Automatic Labelling & Semantic Segmentation with 4D Radar Tensors
Botao Sun, Ignacio Roldan, Francesco Fioranelli
TL;DR
This paper addresses the scarcity of semantic segmentation methods for automotive 4D radar by proposing a direct segmentation approach on RAED tensors and an automatic labeling pipeline that fuses LiDAR, camera, and clustering cues to produce ground-truth labels for RaDelft. The labeling pipeline generates point-wise multi-class labels through preliminary LiDAR detections, camera-based calibration, and voxel-wise transformation to a radar grid, enabling radar-ground-truth for training.
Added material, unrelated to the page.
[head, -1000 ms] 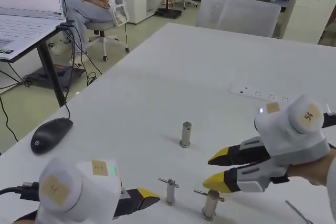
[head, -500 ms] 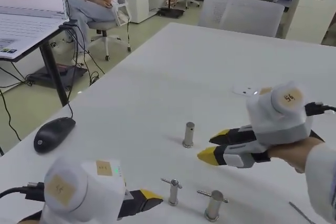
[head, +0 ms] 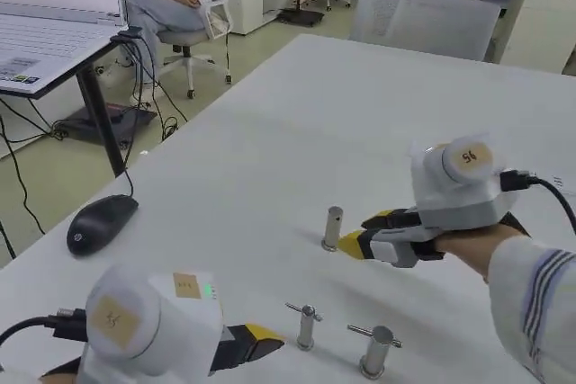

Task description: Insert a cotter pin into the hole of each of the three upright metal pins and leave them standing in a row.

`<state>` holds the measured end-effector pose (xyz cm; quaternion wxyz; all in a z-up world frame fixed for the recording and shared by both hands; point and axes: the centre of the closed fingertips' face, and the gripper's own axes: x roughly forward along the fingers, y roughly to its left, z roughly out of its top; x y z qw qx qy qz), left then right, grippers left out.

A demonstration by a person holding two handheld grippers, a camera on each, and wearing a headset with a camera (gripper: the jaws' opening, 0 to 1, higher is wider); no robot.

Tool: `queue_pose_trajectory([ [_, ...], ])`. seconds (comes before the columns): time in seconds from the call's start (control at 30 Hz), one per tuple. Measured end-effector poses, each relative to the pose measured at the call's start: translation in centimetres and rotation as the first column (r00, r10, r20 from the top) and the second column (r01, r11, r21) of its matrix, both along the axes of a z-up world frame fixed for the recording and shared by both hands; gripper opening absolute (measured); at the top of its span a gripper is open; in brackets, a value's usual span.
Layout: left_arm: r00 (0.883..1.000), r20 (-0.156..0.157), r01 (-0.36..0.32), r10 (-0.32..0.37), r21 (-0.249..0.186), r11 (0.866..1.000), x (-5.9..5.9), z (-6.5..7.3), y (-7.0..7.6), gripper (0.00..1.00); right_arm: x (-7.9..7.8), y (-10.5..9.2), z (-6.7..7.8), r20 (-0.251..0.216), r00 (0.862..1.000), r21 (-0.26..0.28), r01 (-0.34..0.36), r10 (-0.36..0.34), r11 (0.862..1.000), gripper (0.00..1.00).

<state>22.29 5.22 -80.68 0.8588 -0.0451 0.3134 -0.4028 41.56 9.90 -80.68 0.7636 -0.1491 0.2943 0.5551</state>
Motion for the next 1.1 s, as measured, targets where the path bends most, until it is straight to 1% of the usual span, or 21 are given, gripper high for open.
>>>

The segmentation network converts RAED data to a Range-Azimuth-Elevation representation, uses dual 2D backbones to form occupancy and class latent spaces, and employs a 3D U-Net to predict per-voxel class probabilities, trained with a mix of weighted cross-entropy and soft-dice losses. On RaDelft, the method achieves over 65% of LiDAR detection performance, improves vehicle detection probability by about 13.2%, and reduces Chamfer distance by 0.54 m relative to literature variants, demonstrating the practicality of radar-based semantic segmentation for robust ADAS perception.
Abstract
In this paper, an automatic labelling process is presented for automotive datasets, leveraging on complementary information from LiDAR and camera. The generated labels are then used as ground truth with the corresponding 4D radar data as inputs to a proposed semantic segmentation network, to associate a class label to each spatial voxel. Promising results are shown by applying both approaches to the publicly shared RaDelft dataset, with the proposed network achieving over 65% of the LiDAR detection performance, improving 13.2% in vehicle detection probability, and reducing 0.54 m in terms of Chamfer distance, compared to variants inspired from the literature.